Schnaps und Kartoffelsalat
Teil 3
... am Heiligen Abend ist Opa weg.
Als Papa ihn um fünf Uhr abholen will, ist sein Zimmer leer.
Er kehrt unverrichteter Dinge zurück.
Mama schimpft, nicht mal die einfachsten Aufgaben könne man ihm übertragen, ob er auch überall geguckt habe.
"Wie soll man denn bitte in einem 12-qm-Zimmer einen ausgewachsenen Menschen übersehen?"
Mama schnappt sich den Autoschlüssel und faucht: "Wenn man nicht alles selber macht!" Ich fahre mit.
Opa ist tatsächlich nicht in seinem Zimmer. Außer ihm fehlen Herr von Reger, Herr Krummbiegel, Herr Schorschendorf
und Frau Wittmüller. Seit dem Kaffee um 15 Uhr hat sie niemand mehr gesehen. Da Frau Wittmüller nur mit einem Rollator vorankommt, können sie nicht weit gekommen sein.
Wir laufen zunächst zu der nahegelegenen Kirche. Dort findet gerade die Familienweihnacht statt.
Ich sehe keinen Grund, warum Opa freiwillig an einem Kindergottesdienst teilnehmen sollte, sage jedoch nichts.
Als die Leute zum Glockengeläut herausströmen, ist Opa nicht dabei. Die anderen sind es auch nicht.
Wir sehen auf dem Friedhof nach, weil die Pflegerin meint, dass alte Menschen an solchen Tagen gern melancholisch werden. Der Friedhof liegt still und verlassen da. Mittlerweile ist es fast sieben. "Die Ente ist längst zäh", schimpft Mama. "Was hat dein Großvater sich nur dabei gedacht!" Wenn sie Opa Großvater nennt, ist es ernst. Ich wende ein, dass Opa sowieso keine Ente wollte, woraufhin Mama mir einen so bösen Blick zuwirft.
Mittlerweile sind alle Krankenhäuser benachrichtigt. Die Polizei hat eine Vermisstenmeldung aufgenommen. Vorsichtshalber gehen wir zum Mühlenbach. Ich kann mir nicht vorstellen, wie fünf erwachsene Menschen gleichzeitig im knietiefen Wasser ertrinken.

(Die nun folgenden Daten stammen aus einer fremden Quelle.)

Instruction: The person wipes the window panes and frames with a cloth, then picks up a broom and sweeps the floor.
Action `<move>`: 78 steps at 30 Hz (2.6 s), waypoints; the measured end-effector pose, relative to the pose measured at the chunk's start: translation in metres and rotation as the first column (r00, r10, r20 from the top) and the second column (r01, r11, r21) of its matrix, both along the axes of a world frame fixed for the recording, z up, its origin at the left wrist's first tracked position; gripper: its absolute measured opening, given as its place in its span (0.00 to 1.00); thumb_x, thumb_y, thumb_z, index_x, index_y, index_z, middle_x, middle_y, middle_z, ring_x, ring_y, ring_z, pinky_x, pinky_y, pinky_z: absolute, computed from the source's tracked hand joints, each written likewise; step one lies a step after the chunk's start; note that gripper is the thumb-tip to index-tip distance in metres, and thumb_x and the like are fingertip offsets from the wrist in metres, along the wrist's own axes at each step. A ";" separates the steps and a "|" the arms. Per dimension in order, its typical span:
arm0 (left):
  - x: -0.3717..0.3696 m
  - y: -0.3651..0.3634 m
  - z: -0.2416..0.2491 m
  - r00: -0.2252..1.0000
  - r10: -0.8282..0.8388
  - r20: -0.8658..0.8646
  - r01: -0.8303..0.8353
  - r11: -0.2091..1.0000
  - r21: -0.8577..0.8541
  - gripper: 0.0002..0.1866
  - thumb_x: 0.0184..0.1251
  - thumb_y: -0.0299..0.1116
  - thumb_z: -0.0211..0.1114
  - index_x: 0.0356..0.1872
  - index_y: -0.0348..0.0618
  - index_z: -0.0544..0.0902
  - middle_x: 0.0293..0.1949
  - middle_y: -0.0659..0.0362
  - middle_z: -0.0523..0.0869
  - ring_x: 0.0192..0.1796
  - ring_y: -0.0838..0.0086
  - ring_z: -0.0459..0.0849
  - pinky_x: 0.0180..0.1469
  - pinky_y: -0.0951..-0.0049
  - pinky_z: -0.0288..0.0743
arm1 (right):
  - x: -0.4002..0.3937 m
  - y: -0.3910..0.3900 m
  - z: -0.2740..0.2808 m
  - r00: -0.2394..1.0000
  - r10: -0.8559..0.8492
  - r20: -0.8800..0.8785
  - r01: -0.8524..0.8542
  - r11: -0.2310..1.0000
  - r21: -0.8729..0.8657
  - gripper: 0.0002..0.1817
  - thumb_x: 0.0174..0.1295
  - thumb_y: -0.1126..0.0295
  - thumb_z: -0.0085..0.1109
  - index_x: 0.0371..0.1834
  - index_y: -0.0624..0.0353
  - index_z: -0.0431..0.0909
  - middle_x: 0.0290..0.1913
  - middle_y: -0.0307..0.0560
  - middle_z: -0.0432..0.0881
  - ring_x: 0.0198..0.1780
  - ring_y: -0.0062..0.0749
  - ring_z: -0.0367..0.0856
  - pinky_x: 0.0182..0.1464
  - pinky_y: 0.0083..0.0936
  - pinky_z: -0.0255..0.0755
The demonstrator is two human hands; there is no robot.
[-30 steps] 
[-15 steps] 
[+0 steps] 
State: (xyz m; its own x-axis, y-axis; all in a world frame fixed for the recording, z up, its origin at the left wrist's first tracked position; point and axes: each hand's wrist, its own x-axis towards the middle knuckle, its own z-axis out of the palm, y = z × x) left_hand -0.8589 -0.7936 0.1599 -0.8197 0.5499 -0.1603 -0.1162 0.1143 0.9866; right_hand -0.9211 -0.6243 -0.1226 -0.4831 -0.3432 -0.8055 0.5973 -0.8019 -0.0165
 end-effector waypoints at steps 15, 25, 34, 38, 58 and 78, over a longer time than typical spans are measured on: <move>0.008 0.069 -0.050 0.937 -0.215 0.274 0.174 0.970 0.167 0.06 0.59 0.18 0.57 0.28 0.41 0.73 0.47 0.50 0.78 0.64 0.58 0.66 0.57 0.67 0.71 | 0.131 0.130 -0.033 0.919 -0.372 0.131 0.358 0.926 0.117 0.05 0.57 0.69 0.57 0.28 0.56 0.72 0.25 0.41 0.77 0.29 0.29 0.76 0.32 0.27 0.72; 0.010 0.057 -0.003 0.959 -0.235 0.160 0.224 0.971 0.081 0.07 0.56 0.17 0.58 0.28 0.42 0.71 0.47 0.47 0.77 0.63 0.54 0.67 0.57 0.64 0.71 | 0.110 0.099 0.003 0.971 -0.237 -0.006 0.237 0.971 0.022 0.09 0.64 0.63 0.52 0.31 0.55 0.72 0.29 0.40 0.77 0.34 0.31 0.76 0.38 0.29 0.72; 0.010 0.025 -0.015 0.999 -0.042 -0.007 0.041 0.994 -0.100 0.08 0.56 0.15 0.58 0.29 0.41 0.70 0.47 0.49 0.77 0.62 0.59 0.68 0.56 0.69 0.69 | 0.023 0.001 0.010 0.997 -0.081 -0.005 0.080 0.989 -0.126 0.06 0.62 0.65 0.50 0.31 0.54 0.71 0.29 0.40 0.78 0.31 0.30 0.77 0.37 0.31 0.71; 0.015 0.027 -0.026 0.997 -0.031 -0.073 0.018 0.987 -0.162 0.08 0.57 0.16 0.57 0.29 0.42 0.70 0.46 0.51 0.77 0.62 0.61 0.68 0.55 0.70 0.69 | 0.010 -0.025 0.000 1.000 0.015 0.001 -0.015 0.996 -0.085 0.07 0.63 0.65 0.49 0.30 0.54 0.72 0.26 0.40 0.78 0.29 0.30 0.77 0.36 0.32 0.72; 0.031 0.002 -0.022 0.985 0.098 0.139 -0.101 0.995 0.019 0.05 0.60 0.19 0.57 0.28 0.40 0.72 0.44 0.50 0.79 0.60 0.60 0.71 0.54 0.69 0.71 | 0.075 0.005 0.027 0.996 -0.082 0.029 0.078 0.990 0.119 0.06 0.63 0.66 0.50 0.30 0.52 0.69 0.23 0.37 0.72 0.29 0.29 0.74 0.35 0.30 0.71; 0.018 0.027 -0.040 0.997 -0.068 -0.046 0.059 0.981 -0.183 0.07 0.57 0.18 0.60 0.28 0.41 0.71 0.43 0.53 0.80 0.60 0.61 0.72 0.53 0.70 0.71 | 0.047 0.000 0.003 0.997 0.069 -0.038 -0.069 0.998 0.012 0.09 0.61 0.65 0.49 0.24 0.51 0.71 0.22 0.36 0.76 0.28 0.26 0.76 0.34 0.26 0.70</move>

Ratlos und erschöpft gehen wir durch die Stadt zurück, Mama und ich, zwei Pflegerinnen und der kathoische Pfarrer, der eigentlich eine Messe feiern wollte, zu der jedoch niemand erschien. Hinter den Fenstern blitzen Weihnachtsbäume.
Da höre ich Gelächter und ein Lachen, das ich unter Tausenden heraushören würde. So lacht nur Opa.
Wir stehen vor "Kunos Eck". Es sieht wenig vertrauenserweckend aus, das erkenne sogar ich.
Im Fenster blinkt ein Stern abwechselnd rot, blau und grün. Drei halbe Hähnchen drehen sich an Spießen.
Sie sitzen auf Barhockern, keine Ahnung, wie sie da raufgekommen sind. In ihrer Mitte eine riesige Portion Kartoffelsalat.
Ihre Backen glühen. Sie prosten sich zu und lachen. Ich gucke zu Mama.
Wir haben jetzt die Wahl: hineingehen und Weihnachten feiern oder Opa herausholen und Weihnachten fällt aus.
Wir gehen hinein.
In jenem Moment weiß ich es noch nicht, aber dieses Weihnachten wird unser letztes gemeinsames sein.
Und das Einzige, das in meiner Erinnerung nicht in einem besinnlichen Lichtermeer verschwimmt.